Russia's Newest Nuclear Submarine Successfully Tests-fires Missile as It Flexes Military Might in the Arctic

Russia has test-fired an intercontinental ballistic missile from its newest submarine, part of a fleet that will be the backbone of the country's nuclear deterrent for the next decade.

Russia's defense ministry released footage of the Knyaz Vladimir [Prince Vladimir] firing the Bulava rocket from an underwater position in the White Sea in the northern Arkhangelsk region, which had been closed off to shipping.

The ICBM flew to the Kura test range on the Kamchatka peninsula in Russia's far east, with the military saying it arrived on time.

"For the first time, the... strategic submarine Knyaz Vladimir test-launched the sea-based Bulava ballistic missile," the defense ministry said in a statement, carried by the state-run Tass news agency.

The missile can deliver six independently targeted warheads, each equivalent to 150 kilotons of TNT. This means that each missile is between 50 and 60 times more powerful than the bomb dropped on Hiroshima, which was around 15 kilotons, according to The Knyaz Vladimir can carry up to 16 of these missiles.

Expected to be delivered to Russia's Northern Fleet by the end of the year, the Knyaz Vladimir is the first of seven Borei-II class submarines that will modernize the Russian Navy's fleet.

Arkhangelsk, Russia
The Sevmash factory in the northern Russian city of Arkhangelsk was where the Knyaz Vladimir submarine was constructed. It test-fired an ICBM missile as Russia shows off its military strength in the Arctic region. ALEXANDER ZEMLIANICHENKO/Getty Images

Earlier this month, the 37-year-old Delta Class submarine Ryazan had technical problems when only one, instead of two, nuclear missiles were successfully fired at the Chizha test range from the Sea of Okhotsk. Russian President Vladimir Putin was present during large-scale military exercises.

Ten new Borei-class submarines are expected to be added to Russia's navy by 2027: five for the Pacific Fleet and five for the Northern Fleet, The Moscow Times reported.

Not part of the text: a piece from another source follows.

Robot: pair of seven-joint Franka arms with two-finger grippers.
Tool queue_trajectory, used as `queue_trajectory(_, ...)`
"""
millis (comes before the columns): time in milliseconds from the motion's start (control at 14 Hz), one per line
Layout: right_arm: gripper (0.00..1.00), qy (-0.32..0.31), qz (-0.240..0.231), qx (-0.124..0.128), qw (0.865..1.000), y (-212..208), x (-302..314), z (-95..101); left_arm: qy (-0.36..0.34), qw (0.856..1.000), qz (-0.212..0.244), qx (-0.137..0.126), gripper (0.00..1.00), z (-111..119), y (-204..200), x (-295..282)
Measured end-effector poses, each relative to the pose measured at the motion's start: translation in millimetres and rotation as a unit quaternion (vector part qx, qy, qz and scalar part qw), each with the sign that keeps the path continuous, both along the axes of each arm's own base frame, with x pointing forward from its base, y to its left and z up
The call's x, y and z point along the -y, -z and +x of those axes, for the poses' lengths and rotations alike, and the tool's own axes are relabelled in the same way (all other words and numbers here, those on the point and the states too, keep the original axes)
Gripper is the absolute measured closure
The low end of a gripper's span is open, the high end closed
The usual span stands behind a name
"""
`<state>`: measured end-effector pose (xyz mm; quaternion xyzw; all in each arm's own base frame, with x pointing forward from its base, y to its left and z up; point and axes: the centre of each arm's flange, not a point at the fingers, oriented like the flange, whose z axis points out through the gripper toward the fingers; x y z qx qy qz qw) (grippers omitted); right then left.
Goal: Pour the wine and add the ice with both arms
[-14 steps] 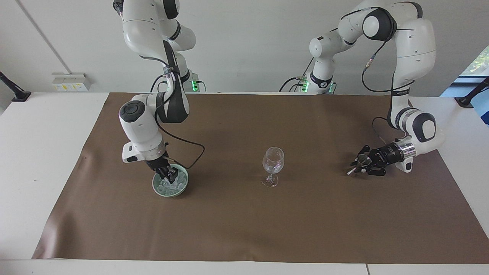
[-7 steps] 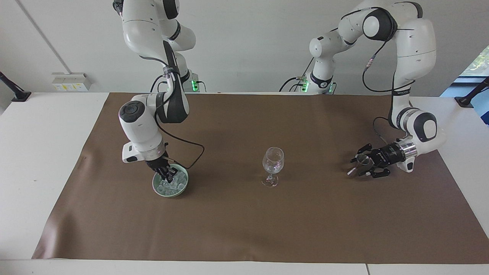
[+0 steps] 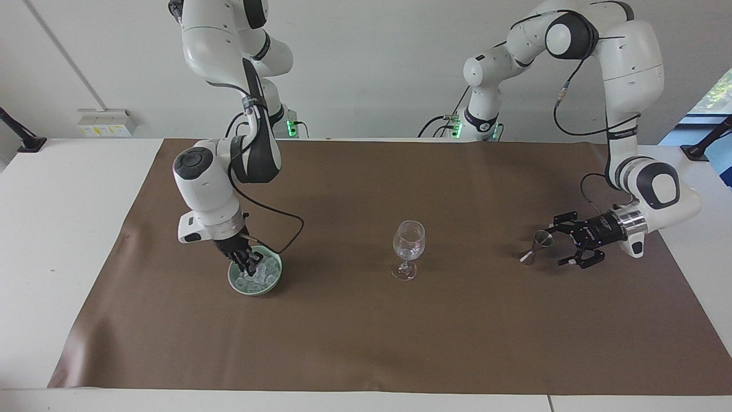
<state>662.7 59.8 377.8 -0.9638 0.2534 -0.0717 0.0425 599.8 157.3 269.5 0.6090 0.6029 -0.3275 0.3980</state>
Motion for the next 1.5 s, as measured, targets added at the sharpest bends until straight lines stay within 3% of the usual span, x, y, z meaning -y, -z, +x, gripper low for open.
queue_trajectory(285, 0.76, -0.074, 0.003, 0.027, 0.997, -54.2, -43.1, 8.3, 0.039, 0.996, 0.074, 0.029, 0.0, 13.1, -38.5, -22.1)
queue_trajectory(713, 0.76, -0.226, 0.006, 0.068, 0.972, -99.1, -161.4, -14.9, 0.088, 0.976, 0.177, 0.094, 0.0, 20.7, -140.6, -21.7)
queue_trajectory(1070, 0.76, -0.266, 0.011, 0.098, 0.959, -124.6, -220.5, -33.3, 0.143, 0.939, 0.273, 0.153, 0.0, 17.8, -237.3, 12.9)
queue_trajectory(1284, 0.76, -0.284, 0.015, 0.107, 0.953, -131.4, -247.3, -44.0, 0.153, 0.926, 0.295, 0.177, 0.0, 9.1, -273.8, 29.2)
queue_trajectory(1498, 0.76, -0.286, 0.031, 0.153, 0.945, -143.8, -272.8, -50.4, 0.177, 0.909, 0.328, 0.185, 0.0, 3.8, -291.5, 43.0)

The Knyaz Vladimir is named after Prince Vladimir, a revered figure in Russia also known as Vladimir the Great.

The vessel is another display of military prowess by Russia, which sailed at least eight-nuclear powered submarines from the Kola Peninsula last week in a major North Atlantic drill, according to Norwegian military intelligence, as cited by The Barents Observer.

In addition to its naval strength, Russia is keen to stake a claim on oil in the Arctic. Last week it unveiled the 8,500-tonne 300-foot long icebreaker Ivan Papanin at the Admiralty Shipyard in St. Petersburg.

Armed with a portable anti-aircraft missile system and able to smash through ice up to six feet thick, the vessel has the capabilities of a tugboat, patrol, icebreaker and a scientific vessel, and is expected to be commissioned in the next three years.